All’inizio del Settecento, l’ambiente londinese era ricco di ritrovi pubblici come caffè e circoli che vedevano
nascere interessanti discussioni intorno ai temi culturali e di attualità. I giornali periodici diventano gli organi
ufficiosi di questi circoli. Tra i più importanti citiamo ”The Spectator”. Fondato dallo scrittore e drammaturgo
inglese Jospeph Addison e pubblicato dal 1 marzo 1711 al 6 dicembre 1712. Di esso furono pubblicati
un’ottantina di numeri nel 1714. Il giornale ebbe grande diffusione nel continente europeo ed anche in Italia.

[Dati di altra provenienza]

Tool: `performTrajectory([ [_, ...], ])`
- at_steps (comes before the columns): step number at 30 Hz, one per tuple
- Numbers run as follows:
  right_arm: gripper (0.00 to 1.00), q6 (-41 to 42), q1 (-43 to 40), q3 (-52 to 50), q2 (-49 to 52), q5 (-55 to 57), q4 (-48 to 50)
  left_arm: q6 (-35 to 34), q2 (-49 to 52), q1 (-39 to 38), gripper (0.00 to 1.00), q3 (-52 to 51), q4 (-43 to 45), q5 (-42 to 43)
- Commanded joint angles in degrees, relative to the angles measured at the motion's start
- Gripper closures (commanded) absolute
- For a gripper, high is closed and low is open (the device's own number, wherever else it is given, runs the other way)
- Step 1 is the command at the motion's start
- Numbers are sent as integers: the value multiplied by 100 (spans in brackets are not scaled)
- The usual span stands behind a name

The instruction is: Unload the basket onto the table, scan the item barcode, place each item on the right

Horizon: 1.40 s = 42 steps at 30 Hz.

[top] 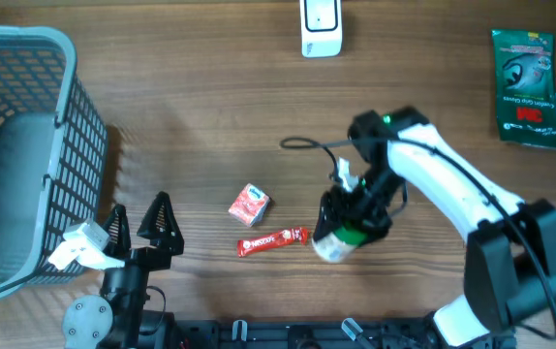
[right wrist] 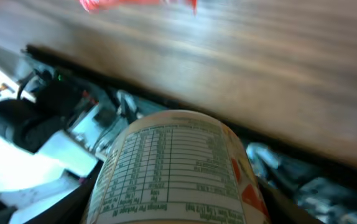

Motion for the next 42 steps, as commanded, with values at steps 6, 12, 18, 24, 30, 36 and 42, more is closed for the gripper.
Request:
performTrajectory([
  [6, 56, 166, -7, -586, -494, -1150, 52, 44, -20, -26, 0, -33, 15, 70],
  [12, 56, -269, -7, -586, -608, -1307, -428, 44, -20, -26, 0, -33, 17, 70],
  [18, 54, 1443, -15, -498, -1515, -37, 1604, 44, -20, -26, 0, -33, 17, 70],
  [24, 55, 2142, -17, 385, -1825, 1641, 2555, 44, -20, -26, 0, -33, 17, 70],
  [30, 56, 2529, -17, 938, -1921, 3947, 3272, 44, -20, -26, 0, -31, 17, 70],
  [36, 60, 1976, -17, 931, -1615, 5602, 4839, 44, -20, -26, 0, -33, 15, 70],
  [42, 60, 857, -13, 931, -514, 5670, 6437, 44, -20, -26, 0, -31, 15, 68],
])
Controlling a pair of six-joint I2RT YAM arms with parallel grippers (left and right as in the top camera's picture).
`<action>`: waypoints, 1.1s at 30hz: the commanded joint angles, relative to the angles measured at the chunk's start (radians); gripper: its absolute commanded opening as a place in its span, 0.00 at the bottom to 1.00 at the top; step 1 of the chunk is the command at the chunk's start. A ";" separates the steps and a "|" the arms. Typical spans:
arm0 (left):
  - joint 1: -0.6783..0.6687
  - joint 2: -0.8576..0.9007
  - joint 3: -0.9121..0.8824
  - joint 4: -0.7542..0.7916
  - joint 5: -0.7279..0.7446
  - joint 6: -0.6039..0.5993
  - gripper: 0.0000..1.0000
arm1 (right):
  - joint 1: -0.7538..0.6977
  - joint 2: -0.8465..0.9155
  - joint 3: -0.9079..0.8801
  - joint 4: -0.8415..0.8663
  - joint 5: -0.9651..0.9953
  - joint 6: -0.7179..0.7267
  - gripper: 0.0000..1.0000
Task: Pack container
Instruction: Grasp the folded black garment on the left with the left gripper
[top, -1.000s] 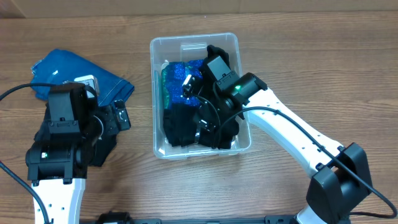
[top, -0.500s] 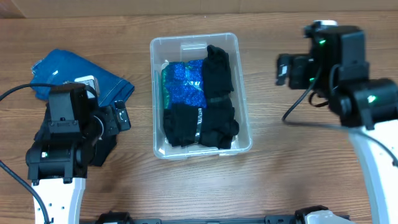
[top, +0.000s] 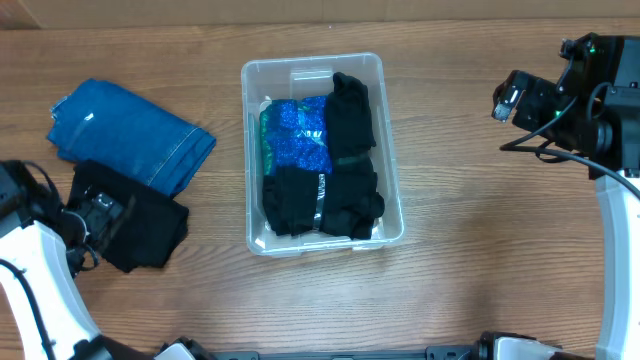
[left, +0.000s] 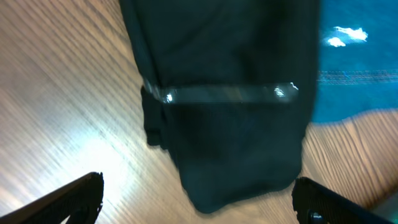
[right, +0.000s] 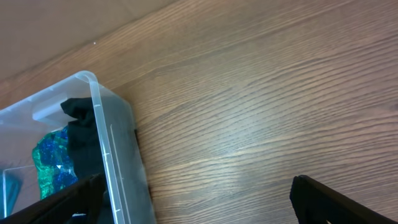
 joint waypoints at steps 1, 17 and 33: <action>0.085 0.065 -0.111 0.114 0.062 0.001 1.00 | 0.001 0.006 0.002 0.005 -0.010 0.005 1.00; 0.099 0.521 -0.142 0.423 0.315 0.182 0.95 | 0.001 0.006 0.002 0.005 -0.009 0.004 1.00; 0.097 0.243 -0.105 0.277 0.682 0.213 0.04 | 0.001 0.006 0.002 0.005 -0.009 0.004 1.00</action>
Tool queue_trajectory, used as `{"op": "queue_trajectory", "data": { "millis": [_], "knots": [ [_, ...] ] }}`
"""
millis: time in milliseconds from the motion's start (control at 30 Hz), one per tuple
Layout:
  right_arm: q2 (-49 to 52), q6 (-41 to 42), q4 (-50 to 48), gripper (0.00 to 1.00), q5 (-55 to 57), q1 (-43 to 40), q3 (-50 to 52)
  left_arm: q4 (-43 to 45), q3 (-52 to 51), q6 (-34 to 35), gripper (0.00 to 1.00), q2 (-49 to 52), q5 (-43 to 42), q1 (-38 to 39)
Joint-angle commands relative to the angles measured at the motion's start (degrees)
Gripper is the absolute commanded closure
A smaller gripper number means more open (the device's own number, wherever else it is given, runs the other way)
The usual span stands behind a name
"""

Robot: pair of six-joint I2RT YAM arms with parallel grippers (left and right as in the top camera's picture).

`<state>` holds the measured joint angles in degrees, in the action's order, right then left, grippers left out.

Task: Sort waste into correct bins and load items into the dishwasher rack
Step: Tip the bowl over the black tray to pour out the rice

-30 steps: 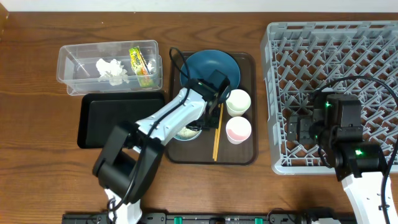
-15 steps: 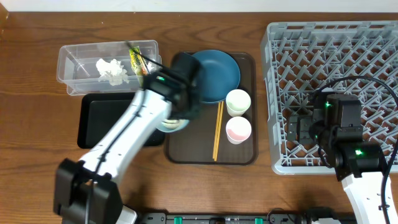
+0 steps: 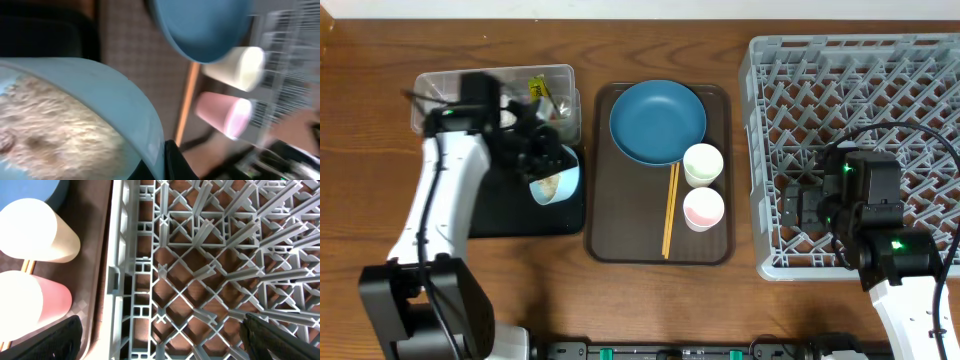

“The Spectator” riesce ad arrivare alle famiglie e al pubblico femminile. Ben presto diviene il giornale della
borghesia. Tradotto nel linguaggio della classe media, dà spazio ai temi letterari ma li tratta con un tono
avvincente e accattivante e li inserisce all’interno delle questioni di costume e moda. La novità assoluta è che il
critico lavora non più per influenzare la produzione libraria sulla base di modelli e precetti, ma assume un nuovo
ruolo: quello di guidare il lettore nelle sue scelte. Secondo Addison, inoltre, il critico guadagnava autorevolezza
assumendo le vesti di uno spettatore neutrale – da qui anche il nome del suo giornale. Se il commentatore
interveniva sull’opera già pubblicata e il trattatista dava modelli da seguire, il nuovo critico interagisce con i testi
e segue gli sviluppi della letteratura. Certamente i “modelli” non vengono abbandonati, soprattutto se si considera
il gusto per il classicismo che caratterizza il Settecento.Nel Settecento la stampa periodica si diffonde anche in
Italia, e inizialmente si specializza su temi scientifici e culturali, ricordiamo ad esempio “L’Osservatore” e “La
Gazzetta Veneta”. Ben presto il giornale di Addison diviene un modello per l’Italia, dove tuttavia non viene
accolta l’idea di spettatore neutrale, infatti gli interventi dei critici sui periodici rappresentano delle vere e proprie
prese di posizione. In Italia diventano importanti due periodici in particolare, che saranno tra l’altro rivali tra loro,
“La Frusta letteraria” e “Il Caffè”.
Lezione 004
Il romanticismo e le riflessioni sulla produzione letteraria e artistica
Il romanticismo si sviluppò in Germania tra il Settecento e l’Ottocento, per poi diffondersi in tutta Europa.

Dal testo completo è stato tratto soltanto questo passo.